It’s this section – surprisingly meditative and light on action for a big-budget blockbuster – that is the film’s strongest. Wordless for large stretches (the apes communicate mostly through sign language) it offers up an intriguing character study. As the journey goes on Caesar, previously a reluctant warrior who preferred diplomacy to bloodshed, increasingly becomes consumed with his quest, to the consternation of his lieutenants, led by the wise orangutan Maurice (Karin Konoval). It’s rare for a summer blockbuster to delve so deeply into the psyche of its protagonist, something which makes Caesar’s complexity all the more welcome.

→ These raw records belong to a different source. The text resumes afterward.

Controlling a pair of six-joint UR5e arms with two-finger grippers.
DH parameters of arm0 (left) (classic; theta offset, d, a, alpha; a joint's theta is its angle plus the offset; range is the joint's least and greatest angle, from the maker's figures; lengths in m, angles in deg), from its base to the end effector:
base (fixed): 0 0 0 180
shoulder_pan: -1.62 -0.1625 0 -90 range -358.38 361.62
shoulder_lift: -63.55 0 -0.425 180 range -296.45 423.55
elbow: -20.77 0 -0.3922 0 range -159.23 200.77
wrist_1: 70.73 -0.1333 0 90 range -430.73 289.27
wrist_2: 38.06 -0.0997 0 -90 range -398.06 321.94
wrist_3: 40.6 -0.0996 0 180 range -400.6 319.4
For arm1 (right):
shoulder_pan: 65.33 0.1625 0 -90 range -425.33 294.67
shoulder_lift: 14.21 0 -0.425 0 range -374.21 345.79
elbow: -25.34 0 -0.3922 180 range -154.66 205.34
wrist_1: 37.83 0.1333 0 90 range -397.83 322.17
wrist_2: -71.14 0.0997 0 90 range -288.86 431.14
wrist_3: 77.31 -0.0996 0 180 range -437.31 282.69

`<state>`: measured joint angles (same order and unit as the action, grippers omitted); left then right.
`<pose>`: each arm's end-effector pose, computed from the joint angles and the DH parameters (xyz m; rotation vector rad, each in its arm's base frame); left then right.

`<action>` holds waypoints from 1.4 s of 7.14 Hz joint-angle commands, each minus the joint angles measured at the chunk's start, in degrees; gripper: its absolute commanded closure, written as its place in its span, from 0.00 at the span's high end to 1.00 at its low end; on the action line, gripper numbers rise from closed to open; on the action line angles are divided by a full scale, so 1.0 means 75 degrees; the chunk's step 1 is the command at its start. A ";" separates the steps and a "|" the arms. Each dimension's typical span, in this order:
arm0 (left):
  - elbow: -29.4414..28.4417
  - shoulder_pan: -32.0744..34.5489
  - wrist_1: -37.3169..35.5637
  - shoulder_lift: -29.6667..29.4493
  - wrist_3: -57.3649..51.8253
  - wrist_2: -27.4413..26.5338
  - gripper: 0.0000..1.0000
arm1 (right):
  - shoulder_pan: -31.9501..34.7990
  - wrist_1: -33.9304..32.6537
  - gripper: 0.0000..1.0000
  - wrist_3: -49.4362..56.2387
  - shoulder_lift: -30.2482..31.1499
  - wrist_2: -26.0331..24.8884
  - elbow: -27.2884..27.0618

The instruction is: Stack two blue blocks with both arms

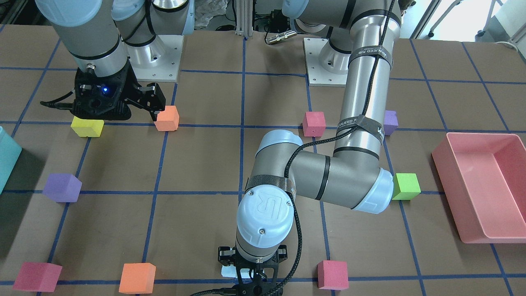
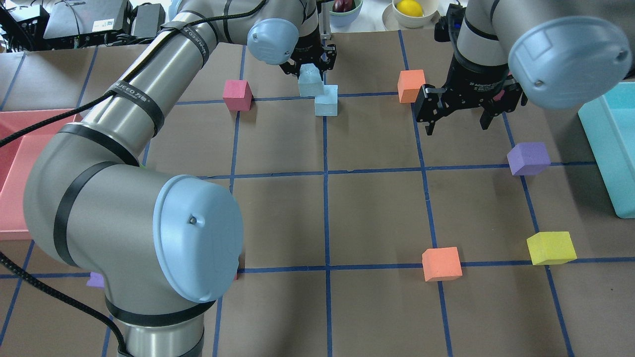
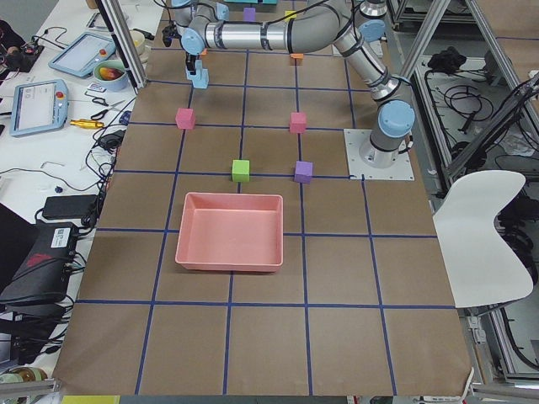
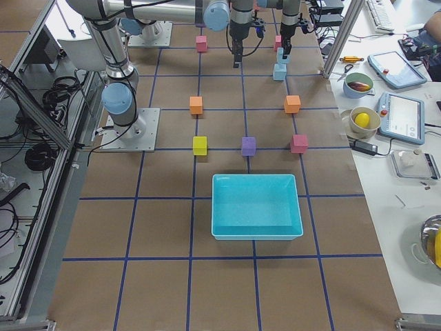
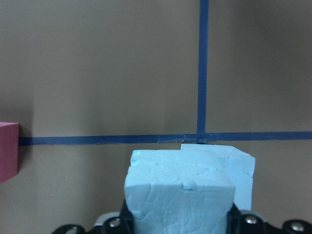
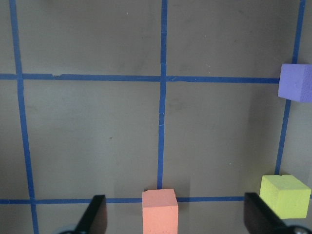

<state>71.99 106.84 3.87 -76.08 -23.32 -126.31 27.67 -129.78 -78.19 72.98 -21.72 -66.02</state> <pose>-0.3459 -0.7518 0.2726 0.0536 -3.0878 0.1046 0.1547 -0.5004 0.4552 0.0587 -3.0893 -0.0572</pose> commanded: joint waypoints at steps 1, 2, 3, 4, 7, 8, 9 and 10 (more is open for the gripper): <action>-0.0103 0.0173 0.0048 -0.0144 0.0286 0.0013 0.00 | -0.0048 0.0015 1.00 0.0012 0.0070 0.0518 0.0182; -0.0103 0.0220 0.0095 -0.0144 0.0298 0.0013 0.00 | -0.0061 -0.0031 1.00 -0.0012 0.0070 0.0522 0.0193; -0.0126 0.0255 0.0095 -0.0133 0.0298 0.0013 0.00 | -0.0119 0.0015 1.00 -0.0001 0.0081 0.0476 0.0193; -0.0138 0.0267 0.0095 -0.0144 0.0298 0.0013 0.00 | -0.0247 0.0038 1.00 -0.0012 0.0081 0.0498 0.0182; -0.0138 0.0337 -0.0114 -0.0296 0.0287 0.0025 0.99 | -0.0481 0.0483 1.00 -0.0012 0.0151 0.0370 0.0170; -0.0138 0.0361 -0.0116 -0.0285 0.0287 0.0036 1.00 | -0.0575 0.0484 1.00 0.0104 0.0187 0.0370 0.0147; -0.0138 0.0361 -0.0104 -0.0192 0.0240 0.0036 1.00 | -0.0692 0.0461 1.00 0.0546 0.0187 0.0370 0.0088; -0.0138 0.0314 -0.0023 0.0006 0.0147 0.0025 1.00 | -0.0751 0.0379 1.00 0.0597 0.0198 0.0370 0.0088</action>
<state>70.95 109.40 3.26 -77.40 -21.57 -126.07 22.84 -126.48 -75.29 74.35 -18.94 -65.18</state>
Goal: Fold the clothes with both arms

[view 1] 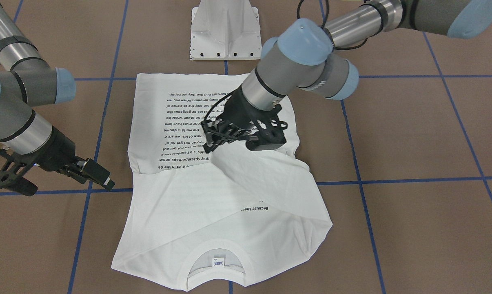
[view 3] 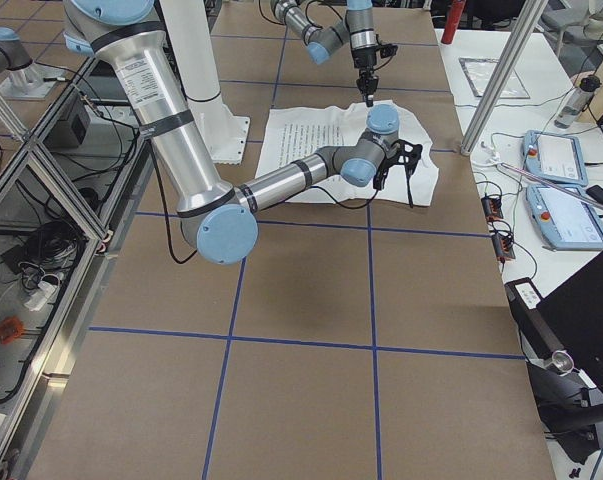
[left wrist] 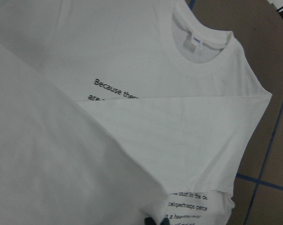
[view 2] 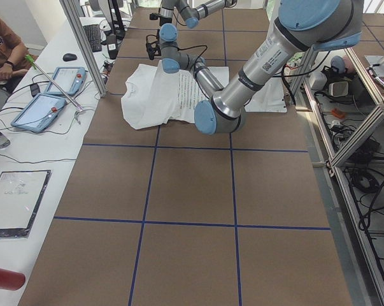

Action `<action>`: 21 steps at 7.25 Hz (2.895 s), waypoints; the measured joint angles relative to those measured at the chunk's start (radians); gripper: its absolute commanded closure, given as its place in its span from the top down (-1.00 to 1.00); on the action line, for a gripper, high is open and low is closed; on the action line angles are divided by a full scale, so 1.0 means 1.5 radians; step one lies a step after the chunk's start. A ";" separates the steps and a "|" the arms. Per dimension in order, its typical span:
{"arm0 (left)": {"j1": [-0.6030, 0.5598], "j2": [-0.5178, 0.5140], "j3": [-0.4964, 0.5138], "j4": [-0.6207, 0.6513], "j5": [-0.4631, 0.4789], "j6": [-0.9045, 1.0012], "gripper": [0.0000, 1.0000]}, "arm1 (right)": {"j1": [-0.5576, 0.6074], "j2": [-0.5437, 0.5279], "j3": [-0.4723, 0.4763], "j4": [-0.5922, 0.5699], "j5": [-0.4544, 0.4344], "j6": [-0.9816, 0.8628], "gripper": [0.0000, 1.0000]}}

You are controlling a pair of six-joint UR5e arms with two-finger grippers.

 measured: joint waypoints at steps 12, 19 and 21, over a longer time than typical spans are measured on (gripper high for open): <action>0.157 -0.151 0.270 -0.152 0.252 0.005 0.47 | 0.055 -0.054 0.005 0.000 0.019 -0.060 1.00; 0.138 0.011 -0.087 0.123 0.173 0.107 0.44 | -0.139 -0.217 0.232 -0.009 -0.130 0.135 0.99; 0.124 0.142 -0.298 0.246 0.170 0.203 0.44 | -0.310 -0.298 0.339 -0.035 -0.297 0.256 0.97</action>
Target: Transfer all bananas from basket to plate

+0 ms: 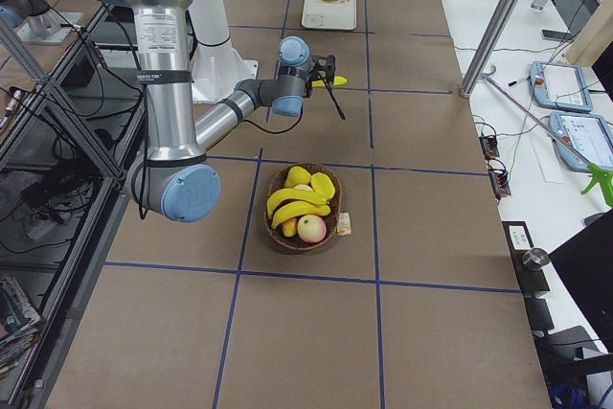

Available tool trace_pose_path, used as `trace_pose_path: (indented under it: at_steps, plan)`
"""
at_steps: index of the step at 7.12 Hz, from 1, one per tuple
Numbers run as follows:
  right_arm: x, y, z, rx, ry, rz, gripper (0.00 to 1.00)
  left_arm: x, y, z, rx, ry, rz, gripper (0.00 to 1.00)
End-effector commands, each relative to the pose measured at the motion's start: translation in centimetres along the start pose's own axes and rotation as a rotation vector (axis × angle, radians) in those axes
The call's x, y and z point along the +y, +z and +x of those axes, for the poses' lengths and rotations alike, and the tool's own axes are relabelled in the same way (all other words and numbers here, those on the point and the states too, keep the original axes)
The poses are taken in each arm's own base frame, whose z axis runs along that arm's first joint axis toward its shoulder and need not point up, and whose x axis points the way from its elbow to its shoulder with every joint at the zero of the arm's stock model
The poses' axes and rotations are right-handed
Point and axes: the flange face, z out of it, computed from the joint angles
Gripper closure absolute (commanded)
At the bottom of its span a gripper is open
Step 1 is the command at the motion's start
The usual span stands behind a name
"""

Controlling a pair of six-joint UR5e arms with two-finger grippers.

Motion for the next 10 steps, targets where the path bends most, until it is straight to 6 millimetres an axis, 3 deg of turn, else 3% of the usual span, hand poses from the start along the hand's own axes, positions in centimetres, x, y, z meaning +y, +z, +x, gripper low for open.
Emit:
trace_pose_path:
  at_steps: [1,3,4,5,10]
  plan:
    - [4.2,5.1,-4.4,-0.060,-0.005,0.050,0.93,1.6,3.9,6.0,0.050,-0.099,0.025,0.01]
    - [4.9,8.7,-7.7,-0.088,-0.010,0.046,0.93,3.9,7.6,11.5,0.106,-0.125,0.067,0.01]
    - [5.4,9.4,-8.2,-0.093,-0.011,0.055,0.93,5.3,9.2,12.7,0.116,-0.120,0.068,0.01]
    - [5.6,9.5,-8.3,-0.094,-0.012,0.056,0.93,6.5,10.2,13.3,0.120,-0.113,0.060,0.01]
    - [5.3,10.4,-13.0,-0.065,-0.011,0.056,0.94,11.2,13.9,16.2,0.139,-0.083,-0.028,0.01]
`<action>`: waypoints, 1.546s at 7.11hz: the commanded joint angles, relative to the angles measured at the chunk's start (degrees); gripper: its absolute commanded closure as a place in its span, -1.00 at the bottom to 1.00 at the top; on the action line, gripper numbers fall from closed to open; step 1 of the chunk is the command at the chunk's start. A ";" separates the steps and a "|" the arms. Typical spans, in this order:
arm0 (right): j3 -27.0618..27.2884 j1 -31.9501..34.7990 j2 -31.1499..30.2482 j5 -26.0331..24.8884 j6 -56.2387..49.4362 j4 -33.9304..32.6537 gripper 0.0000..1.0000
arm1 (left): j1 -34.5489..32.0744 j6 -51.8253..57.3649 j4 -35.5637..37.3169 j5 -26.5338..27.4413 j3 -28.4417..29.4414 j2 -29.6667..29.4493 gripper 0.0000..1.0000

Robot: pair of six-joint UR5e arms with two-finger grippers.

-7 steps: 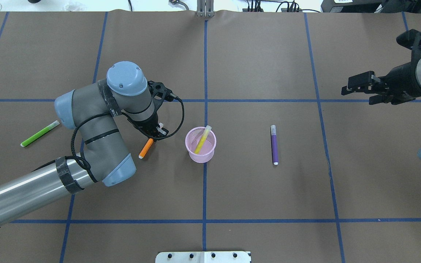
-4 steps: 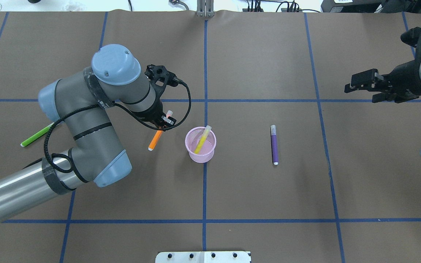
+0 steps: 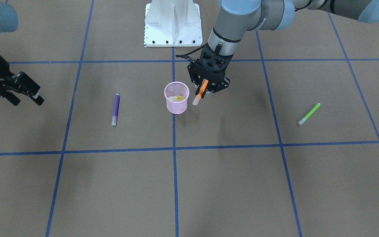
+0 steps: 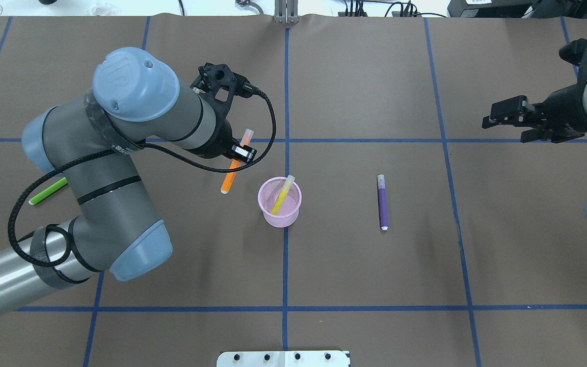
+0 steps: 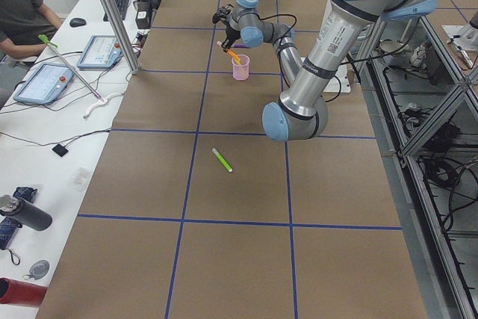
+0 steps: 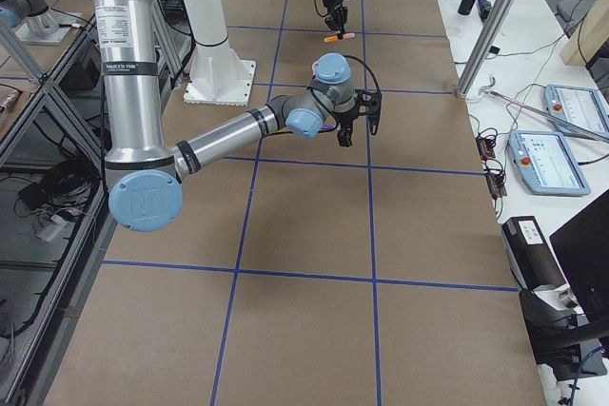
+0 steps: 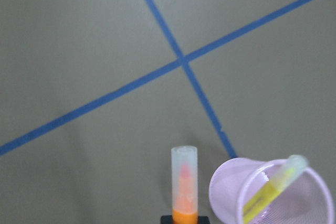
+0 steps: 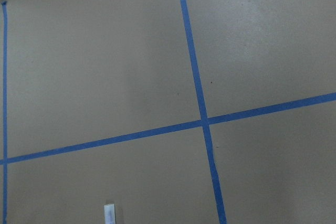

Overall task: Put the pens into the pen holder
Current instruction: 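Lift the orange marker with the left gripper and carry it over the cup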

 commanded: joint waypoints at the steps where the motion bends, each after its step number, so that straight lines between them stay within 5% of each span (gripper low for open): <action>1: -1.17 -0.10 1.54 -1.87 0.72 0.00 -1.00 | 9.06 -0.87 -9.53 18.44 -0.16 1.20 1.00; 2: -1.35 -0.10 1.64 -1.88 0.73 0.00 -1.00 | 12.94 -0.70 -11.84 25.04 0.63 1.47 1.00; 6: -1.71 -2.89 3.04 -2.23 1.43 0.09 -1.00 | 13.50 -0.26 -18.63 28.71 8.20 1.29 1.00; 7: -2.40 -6.31 4.61 -3.19 4.48 0.00 -1.00 | 13.41 -0.08 -18.55 28.71 8.11 1.29 0.61; 8: -2.50 -11.91 6.55 -6.33 5.64 -0.35 -1.00 | 13.33 -0.86 -18.37 28.19 7.24 1.38 -0.57; 9: -2.24 -17.71 7.35 -14.63 6.17 -1.22 -1.00 | 13.07 -1.74 -18.20 28.27 5.93 1.47 -0.93; 11: -4.07 -23.91 9.01 -19.20 7.05 -4.28 -1.00 | 11.06 -4.65 -17.93 27.14 5.30 4.27 -0.93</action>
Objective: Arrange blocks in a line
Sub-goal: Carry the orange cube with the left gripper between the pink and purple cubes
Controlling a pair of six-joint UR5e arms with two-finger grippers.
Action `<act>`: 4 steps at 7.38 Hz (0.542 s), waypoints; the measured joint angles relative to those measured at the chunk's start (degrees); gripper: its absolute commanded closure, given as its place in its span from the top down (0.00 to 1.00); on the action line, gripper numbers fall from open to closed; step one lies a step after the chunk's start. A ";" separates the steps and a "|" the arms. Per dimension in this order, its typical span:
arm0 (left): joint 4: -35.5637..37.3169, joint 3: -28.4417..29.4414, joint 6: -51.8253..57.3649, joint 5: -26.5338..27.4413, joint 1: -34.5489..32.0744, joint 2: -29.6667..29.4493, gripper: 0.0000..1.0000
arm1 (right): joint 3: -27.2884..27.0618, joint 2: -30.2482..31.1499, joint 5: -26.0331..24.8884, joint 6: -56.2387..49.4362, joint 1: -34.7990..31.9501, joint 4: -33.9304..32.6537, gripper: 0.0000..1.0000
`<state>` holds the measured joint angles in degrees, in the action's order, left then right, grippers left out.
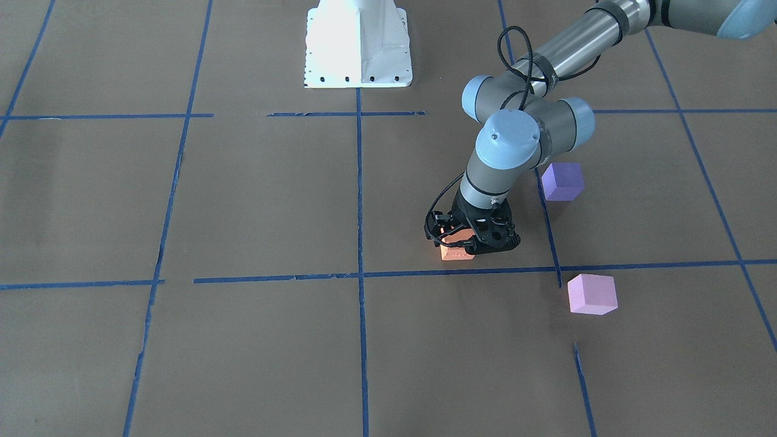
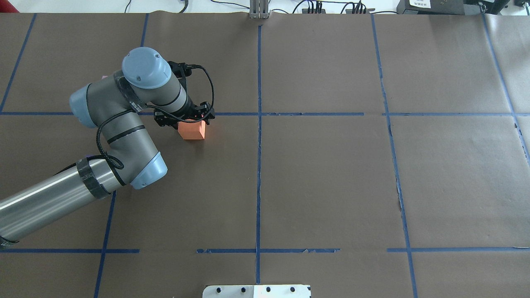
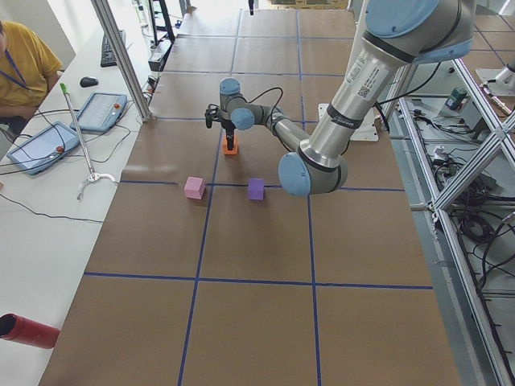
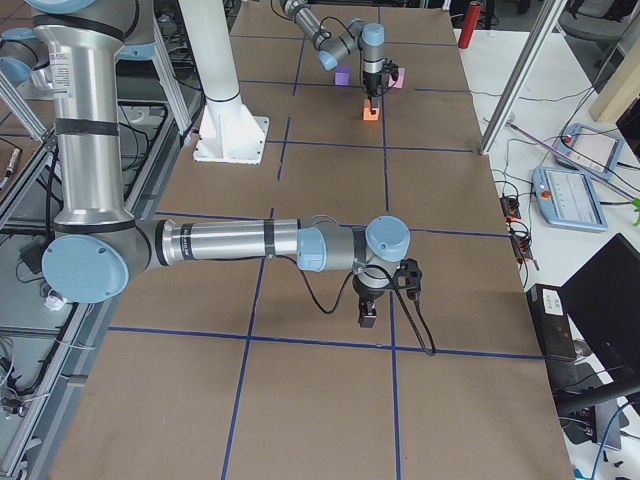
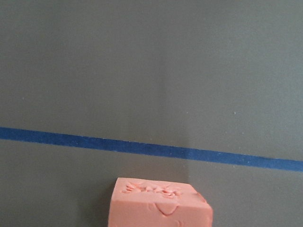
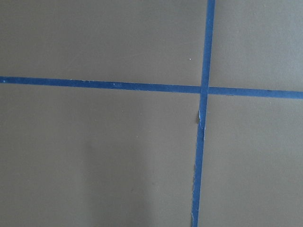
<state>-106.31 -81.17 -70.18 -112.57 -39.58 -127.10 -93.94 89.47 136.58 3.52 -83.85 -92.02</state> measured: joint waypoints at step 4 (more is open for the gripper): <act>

If only the human antagonists were as interesting, for as a result of their shallowness the film’s final act, set in a sort of ape concentration camp, is somewhat less successful. Whereas Dawn offered up a surprising amount of nuance with its inter-species relationships, with attempts by both human and ape moderates to make peace were repeatedly thwarted by bad blood and extremism on both sides, there’s no doubt here as to whose side we’re meant to be on. The humans (with the sole exception of an angelic little mute girl, played by Amiah Miller, whom the apes pick up along the way) are one-note baddies. Even the normally reliable Harrelson gives a cartoonishly over-the-top Kurtz impression as the Colonel (it is a sign of how weakly fleshed out the character is that we never learn his real name) that does the film no favours.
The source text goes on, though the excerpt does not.